In view of the magnanimous remark in Mr Wilson's resignation statement on Tuesday that he forgave all 'our press friends', can the Daily Mail now expect that his current action against them will not be pursued ?
The three-cornered battle between the British and Russian Post Offices and the Bertrand Russell Peace Foundation has now been joined by the Architects, Engineers and Building Industries Committee for the Release of Soviet Jewry. It will be recalled that the British Post Office were refusing to compensate the Russell Foundation for letters sequestrated by the Russian authorities, although as signatory to the Universal Postal Convention they would seem to be obliged to do so.
The British Post Office, however, claim that they are relieved of this responsibility by Article 41.2, of the Convention when the letters are 'seized under the legislation of the country of destination'.
Now comes reinforcement from the Building Industry Committee for the Release etc. They have dug up a decision of the West German Court in Frankfurt, where a Mr Izchal Katz successfully sued the German Post Office for not compensating him for letters confiscated by the Russians. The same excuse of Article 41.2 of the Universal Postal Convention was trotted out by the German Post Office. The material confiscated in this case was: various declarations of the United Nations on Human Rights, Race Discrimination and a Hebrew textbook. All pretty subversive stuff the Russians thought. The Frankfurt court thought differently and, in finding against the German Post Office, they made clear that domestic law cannot override international treaties and that the Russians are obliged to go to arbitration in any cases of dispute.
What is particularly significant in this case is that since we joined the EEC, the court decisions of any member country may be cited as precedent in British courts. The GPO have, wisely, reconsidered their position and are now seeking legal advice.
Anyone daring seriously to claim that there is a monster in Loch Ness—an unidentified species of living creatures—is, like a man libelled, at once exposed, if not to hatred, then most certainly to ridicule and contempt. Such a fate has befallen Dr Denys Tucker, a former scientific officer at the British Museum. And, the burden of proof being so onerous, the only way he can clear his self-mutilated reputation is to produce the wretched creature to the jury of zoological authority.
Dr Tucker has held the view for many years that there may be monsters in Loch Ness and possibly in other deep lakes, of the plesiosaur family, marine reptiles believed extinct.

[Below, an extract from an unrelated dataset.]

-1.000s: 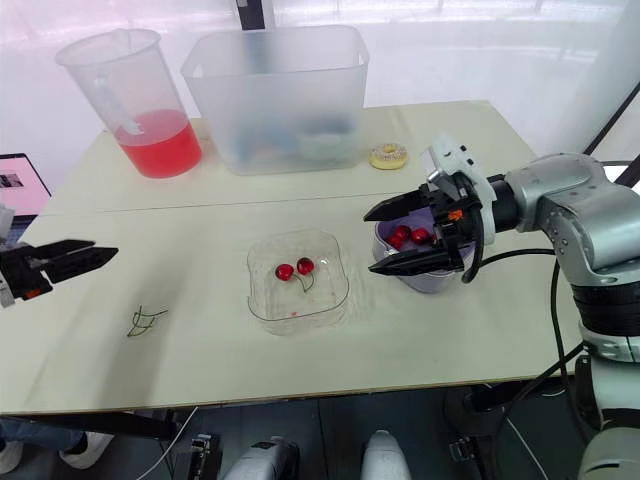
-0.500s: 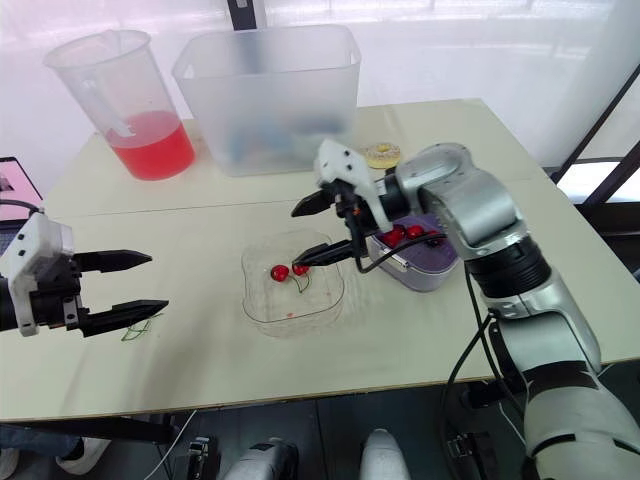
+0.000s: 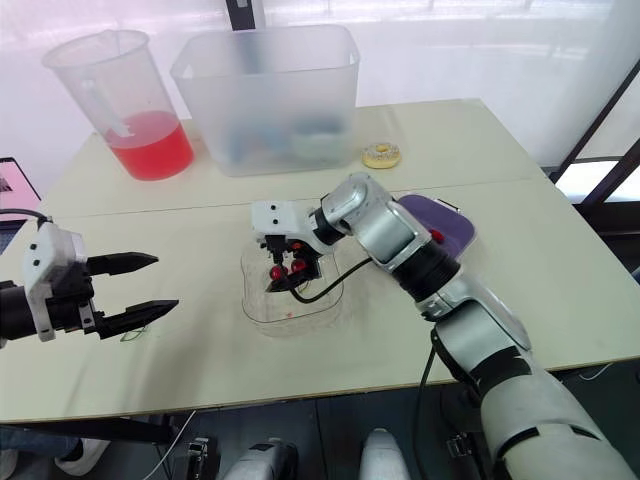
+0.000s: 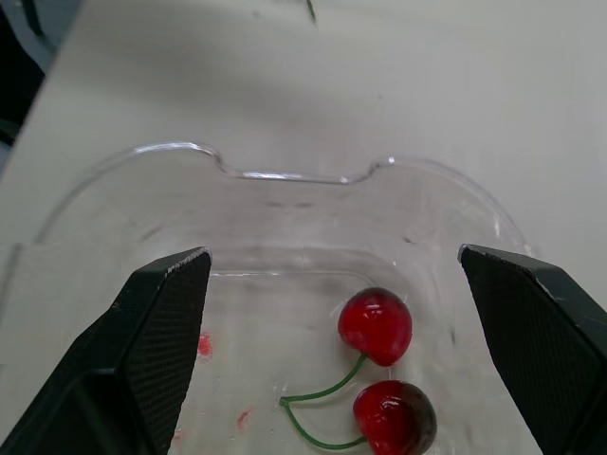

He lost his job at the British Museum in 1960 and is still fighting a lone struggle to establish his theory and re-establish his reputation.
In wishing him well it is apposite to recall the rather similar experience of Professor Smith, a South African ichthyologist, who spent years trying to prove the existence of the coelacanth, a fish thought to have been extinct for millions of years. Professor Smith's claim to have identified a coelacanth caught off East London in 1938 was ridiculed and rejected by the scientific establishment. But after fourteen frustrating years, without any support, his search (finally) met with success when he tracked the species—`old four-legs'—to its natural habitat off the Comores Islands.
Royalty, it seems, never loses its magic, even when it is personified in an orangetanned Princess Margaret, just back from Barbados. Whether or not she and Lord Snowdon are to get a divorce was still quite unclear on Tuesday night, but this did not prevent the popular newspaPers from leading on the story to the virtual exclusion of Harold Wilson from their front pages. Clearly hereditary position is still regarded as more important than power in this country, as Len MurraY found out on Tuesday night when he, together with everyone else, was made to wait in his seat at the end of a performance of Hamlet at the National Theatre to allow the Princess and her party to leave first.